民主公約見直し 撤回なら議席を返上せよ

 民主党が野党時代の2008年にまとめた「沖縄ビジョン」を改定する方針を固めた。米軍普天間飛行場について「県外移転を模索」し、「国外移転を目指す」としていた公約を改めることに主眼があるのは明らかだ。

 この政権の変節ぶりを形容する言葉はもはやない。ただ、沖縄ビジョンを掲げて09年衆院選に当選し、議席を得た事実を忘れてはならない。
 公約は有権者と政治家との約束だ。有権者は白紙委任したわけではなく、政治家が後で一方的にほごにしていいはずはない。公約を撤回するなら、民主党の県選出衆院議員は議席を返上するのが筋だ。それがいやなら、少なくとも民主党を離党すべきだ。
 「沖縄ビジョン」は02年に初めて策定された。その時点では「在沖米軍の大幅縮小」と総論を述べる程度だったが、05年版では既に「県外移転模索、国外を目指す」方針を明記していた。過去5年間、有権者には県外・国外移設を約束していたことになる。
 08年版ではさらに、米軍人・軍属犯罪容疑者の起訴前身柄引き渡し、地位協定の早期改定も掲げた。だが、政権獲得から1年余が過ぎたのに、何一つ進展がない。党内でこれらを検討・議論した形跡すら見えない。
 民主党は何一つ前進させていない怠慢をまずわびるべきだ。その上で、公約を一つ一つ実現するのが筋であろう。その努力を何らすることなく、当選したら公約を変更すればいいという姿勢は、人としての最低限の信義にもとる。
 過去、県内移設を押し付けてきた自民党ですら、党内には沖縄振興委員会があった。だが民主党には沖縄政策を議論する常設の機関がない。
 政策調査会の「外交安全保障調査会」内にプロジェクトチームを設けて議論する見通しだが、いかにも付け焼き刃に思える。

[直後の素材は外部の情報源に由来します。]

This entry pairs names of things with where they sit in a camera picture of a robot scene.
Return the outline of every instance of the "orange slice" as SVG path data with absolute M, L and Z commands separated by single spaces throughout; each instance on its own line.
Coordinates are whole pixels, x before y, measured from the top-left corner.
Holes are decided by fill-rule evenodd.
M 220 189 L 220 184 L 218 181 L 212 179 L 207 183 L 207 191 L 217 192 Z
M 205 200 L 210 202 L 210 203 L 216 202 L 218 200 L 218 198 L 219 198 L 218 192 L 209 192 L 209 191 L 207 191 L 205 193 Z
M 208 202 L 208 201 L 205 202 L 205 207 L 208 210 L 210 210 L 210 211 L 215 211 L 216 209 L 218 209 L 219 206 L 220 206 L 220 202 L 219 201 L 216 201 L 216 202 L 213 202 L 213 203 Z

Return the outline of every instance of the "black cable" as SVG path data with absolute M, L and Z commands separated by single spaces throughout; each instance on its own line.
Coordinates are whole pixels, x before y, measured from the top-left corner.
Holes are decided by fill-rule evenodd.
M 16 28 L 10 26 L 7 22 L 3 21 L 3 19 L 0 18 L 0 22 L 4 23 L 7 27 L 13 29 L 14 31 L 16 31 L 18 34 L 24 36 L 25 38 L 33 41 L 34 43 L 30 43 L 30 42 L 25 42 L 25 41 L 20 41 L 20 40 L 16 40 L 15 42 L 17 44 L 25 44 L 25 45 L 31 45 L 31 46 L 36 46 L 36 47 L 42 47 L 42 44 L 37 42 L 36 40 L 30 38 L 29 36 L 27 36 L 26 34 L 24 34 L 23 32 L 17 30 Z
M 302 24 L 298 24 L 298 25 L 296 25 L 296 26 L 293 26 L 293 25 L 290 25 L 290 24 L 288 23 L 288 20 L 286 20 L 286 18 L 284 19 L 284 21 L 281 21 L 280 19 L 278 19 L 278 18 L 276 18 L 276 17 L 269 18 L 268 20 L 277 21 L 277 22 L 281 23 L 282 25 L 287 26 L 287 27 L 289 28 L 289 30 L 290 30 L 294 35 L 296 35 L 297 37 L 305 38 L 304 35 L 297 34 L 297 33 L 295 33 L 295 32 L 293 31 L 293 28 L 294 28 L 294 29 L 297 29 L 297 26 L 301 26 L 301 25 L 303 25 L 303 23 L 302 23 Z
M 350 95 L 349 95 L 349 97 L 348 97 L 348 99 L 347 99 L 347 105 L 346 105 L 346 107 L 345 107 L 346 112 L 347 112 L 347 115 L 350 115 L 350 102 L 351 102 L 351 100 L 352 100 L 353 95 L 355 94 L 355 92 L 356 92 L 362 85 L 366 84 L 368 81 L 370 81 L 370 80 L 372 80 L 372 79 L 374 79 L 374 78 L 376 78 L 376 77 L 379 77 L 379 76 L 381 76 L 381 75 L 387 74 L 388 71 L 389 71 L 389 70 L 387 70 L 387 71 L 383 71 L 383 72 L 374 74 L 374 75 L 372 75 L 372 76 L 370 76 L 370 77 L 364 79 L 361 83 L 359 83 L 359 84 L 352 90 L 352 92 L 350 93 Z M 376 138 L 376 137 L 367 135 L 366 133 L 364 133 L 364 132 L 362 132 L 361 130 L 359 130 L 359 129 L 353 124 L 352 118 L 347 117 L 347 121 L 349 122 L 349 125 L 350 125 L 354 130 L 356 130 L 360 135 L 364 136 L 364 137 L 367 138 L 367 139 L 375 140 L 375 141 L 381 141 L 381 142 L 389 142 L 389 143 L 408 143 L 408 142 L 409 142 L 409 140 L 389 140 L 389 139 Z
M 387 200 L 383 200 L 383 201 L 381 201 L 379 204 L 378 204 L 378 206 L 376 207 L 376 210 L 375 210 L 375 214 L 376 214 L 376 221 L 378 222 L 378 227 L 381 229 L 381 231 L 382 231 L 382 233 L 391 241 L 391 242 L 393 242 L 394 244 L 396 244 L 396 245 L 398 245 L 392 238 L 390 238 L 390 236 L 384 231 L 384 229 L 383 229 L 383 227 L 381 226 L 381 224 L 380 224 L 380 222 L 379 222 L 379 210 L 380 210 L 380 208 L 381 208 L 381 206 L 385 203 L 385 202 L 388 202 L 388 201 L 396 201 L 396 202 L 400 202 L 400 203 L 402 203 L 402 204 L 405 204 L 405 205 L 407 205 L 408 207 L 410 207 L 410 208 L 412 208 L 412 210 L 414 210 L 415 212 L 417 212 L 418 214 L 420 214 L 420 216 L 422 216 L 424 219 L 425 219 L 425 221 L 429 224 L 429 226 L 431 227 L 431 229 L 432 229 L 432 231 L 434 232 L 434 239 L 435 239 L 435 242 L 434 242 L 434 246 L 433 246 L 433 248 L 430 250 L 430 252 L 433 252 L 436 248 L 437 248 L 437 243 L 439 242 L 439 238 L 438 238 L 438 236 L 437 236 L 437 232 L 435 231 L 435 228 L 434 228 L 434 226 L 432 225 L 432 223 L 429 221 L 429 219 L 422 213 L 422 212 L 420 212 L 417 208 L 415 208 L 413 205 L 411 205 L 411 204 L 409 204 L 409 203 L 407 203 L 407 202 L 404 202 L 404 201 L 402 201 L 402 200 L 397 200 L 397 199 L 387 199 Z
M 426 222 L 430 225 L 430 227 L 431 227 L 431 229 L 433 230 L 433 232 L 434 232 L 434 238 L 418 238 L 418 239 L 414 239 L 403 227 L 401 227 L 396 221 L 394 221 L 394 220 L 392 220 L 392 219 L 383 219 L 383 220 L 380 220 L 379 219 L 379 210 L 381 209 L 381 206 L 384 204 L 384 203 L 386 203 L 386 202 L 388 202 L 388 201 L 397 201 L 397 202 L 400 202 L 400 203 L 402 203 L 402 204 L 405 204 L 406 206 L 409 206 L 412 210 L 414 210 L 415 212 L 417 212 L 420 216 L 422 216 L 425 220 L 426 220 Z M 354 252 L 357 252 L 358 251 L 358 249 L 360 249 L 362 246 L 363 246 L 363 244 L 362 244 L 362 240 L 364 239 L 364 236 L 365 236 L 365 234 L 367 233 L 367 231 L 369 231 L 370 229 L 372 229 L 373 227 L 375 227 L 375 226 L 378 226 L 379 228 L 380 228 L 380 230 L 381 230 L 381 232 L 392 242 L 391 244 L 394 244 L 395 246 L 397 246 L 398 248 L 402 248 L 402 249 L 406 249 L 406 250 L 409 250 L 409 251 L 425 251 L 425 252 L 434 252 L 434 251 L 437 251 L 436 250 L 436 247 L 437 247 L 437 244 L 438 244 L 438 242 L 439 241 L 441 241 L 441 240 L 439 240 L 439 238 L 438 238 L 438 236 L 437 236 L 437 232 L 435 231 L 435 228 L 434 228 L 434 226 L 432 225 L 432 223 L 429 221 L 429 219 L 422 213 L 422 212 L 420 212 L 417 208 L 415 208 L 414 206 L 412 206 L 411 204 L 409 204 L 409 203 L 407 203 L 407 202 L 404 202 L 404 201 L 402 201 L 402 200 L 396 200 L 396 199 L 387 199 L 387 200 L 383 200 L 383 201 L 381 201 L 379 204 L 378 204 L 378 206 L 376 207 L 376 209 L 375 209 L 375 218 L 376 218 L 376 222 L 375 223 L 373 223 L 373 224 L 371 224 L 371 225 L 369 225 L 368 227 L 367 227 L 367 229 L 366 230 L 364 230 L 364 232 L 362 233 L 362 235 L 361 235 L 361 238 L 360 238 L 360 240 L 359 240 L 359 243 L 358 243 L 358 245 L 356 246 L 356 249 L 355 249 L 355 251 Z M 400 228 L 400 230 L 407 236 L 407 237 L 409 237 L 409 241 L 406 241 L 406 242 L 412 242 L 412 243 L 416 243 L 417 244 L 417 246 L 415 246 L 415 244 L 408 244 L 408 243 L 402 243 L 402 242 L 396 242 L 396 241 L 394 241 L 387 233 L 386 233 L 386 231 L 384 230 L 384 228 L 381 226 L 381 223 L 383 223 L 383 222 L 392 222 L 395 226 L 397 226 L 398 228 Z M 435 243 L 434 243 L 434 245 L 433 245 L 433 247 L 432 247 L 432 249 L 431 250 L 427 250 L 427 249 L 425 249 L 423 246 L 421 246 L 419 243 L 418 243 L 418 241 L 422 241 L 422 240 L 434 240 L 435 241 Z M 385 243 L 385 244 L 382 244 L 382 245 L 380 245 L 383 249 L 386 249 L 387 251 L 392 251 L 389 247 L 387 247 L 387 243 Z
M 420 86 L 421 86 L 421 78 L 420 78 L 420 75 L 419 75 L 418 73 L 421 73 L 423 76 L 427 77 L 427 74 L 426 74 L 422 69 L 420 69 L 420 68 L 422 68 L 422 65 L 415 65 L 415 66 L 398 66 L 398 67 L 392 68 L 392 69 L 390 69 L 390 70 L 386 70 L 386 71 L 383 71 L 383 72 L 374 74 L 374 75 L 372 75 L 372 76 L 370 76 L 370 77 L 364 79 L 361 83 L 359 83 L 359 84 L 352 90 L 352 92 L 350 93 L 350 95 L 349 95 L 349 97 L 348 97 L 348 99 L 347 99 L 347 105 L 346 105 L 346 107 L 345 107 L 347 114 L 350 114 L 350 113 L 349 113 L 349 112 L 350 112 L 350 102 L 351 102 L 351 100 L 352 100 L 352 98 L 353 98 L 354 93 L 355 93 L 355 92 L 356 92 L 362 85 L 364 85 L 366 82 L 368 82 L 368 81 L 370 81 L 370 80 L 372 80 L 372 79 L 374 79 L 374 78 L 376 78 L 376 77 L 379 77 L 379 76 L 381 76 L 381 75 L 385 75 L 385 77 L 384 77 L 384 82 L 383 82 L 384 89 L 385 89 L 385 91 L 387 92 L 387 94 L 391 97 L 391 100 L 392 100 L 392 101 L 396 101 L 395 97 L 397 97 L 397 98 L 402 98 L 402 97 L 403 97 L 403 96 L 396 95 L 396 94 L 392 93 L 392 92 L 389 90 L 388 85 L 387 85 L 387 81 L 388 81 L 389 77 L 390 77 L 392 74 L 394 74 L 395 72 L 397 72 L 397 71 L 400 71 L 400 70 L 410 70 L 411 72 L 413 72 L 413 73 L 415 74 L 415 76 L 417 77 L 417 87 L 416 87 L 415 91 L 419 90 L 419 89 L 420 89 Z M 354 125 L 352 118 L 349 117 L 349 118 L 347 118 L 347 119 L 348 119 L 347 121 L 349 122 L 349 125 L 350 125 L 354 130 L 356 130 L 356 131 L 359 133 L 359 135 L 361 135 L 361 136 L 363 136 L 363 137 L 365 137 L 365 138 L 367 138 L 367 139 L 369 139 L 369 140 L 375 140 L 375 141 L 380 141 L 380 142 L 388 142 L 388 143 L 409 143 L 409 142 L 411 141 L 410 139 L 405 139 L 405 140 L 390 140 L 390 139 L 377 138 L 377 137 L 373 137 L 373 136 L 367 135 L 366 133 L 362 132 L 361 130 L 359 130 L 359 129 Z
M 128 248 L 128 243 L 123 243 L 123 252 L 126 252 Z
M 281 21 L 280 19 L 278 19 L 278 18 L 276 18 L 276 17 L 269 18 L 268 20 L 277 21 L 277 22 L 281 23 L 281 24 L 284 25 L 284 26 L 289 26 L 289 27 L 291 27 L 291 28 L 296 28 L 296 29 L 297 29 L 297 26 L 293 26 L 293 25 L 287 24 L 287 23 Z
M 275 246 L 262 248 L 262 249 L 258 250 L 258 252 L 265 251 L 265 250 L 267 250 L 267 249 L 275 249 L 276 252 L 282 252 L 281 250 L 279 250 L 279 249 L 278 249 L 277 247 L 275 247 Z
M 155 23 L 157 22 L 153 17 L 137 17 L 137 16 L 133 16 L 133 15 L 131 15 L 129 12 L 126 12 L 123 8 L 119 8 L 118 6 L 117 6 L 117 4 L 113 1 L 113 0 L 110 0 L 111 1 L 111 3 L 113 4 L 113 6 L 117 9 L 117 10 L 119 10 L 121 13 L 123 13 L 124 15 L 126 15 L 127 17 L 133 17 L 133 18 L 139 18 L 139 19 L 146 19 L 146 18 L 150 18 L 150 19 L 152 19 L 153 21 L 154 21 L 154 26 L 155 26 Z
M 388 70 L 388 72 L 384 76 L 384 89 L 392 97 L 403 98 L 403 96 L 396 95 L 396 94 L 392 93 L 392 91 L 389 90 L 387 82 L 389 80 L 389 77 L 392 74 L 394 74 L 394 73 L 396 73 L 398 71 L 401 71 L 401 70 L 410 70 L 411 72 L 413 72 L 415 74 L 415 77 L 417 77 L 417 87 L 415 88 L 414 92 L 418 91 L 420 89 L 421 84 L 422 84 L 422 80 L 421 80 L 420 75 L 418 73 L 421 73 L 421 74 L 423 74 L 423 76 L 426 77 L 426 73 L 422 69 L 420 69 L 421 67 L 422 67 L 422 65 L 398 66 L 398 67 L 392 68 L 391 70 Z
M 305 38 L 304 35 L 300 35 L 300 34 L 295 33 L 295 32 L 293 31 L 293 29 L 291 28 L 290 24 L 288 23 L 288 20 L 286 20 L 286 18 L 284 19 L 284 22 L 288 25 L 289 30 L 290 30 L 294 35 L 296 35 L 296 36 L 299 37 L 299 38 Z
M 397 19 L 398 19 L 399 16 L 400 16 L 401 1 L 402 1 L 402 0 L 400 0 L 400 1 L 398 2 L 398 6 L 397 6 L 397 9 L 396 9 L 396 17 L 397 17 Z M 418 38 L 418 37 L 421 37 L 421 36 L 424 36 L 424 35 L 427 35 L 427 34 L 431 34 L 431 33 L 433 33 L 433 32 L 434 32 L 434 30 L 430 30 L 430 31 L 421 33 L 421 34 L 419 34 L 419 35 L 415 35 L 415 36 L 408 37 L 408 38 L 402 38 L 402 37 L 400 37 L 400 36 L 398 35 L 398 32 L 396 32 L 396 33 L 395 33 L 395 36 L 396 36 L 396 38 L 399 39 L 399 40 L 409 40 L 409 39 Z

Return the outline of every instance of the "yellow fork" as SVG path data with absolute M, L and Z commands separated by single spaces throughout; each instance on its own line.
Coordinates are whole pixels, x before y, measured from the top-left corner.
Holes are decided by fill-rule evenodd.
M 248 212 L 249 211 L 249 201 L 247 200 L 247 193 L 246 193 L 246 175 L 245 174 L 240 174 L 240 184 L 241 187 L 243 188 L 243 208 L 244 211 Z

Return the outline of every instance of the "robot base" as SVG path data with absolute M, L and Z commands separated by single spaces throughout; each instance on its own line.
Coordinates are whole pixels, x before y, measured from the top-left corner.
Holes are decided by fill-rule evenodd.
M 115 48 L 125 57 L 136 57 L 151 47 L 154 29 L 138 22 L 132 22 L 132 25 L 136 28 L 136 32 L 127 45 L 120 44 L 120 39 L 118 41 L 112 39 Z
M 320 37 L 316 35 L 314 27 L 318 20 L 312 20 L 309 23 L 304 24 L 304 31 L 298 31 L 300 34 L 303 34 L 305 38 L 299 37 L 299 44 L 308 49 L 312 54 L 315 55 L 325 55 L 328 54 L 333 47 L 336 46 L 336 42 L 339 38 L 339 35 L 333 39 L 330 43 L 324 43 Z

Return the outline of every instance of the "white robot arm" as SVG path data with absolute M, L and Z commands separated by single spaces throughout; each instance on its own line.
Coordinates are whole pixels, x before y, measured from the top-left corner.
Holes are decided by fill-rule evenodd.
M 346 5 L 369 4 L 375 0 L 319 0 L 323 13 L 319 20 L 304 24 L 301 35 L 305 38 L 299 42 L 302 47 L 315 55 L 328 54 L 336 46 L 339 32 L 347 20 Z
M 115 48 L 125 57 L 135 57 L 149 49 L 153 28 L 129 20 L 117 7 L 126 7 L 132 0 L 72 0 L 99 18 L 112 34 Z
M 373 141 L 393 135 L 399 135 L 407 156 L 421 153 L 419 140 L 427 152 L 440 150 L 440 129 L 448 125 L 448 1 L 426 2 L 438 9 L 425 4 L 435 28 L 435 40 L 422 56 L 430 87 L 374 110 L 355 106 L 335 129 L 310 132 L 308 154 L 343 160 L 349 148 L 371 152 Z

 沖縄に関する知識が乏しく、基地問題の諸相もろくに知らない人々が、沖縄の将来を大きく左右する政策を決定することは、あまりに理不尽だ。
 ともに県外・国外移設を掲げる候補者が争った知事選で、民主党は候補者の擁立すらできなかった。その直後、県外移設の公約を撤回するのなら、沖縄の民意など聞く必要がないと公言するのも同然だ。それなら「地域主権」を掲げる資格もないと知るべきだ。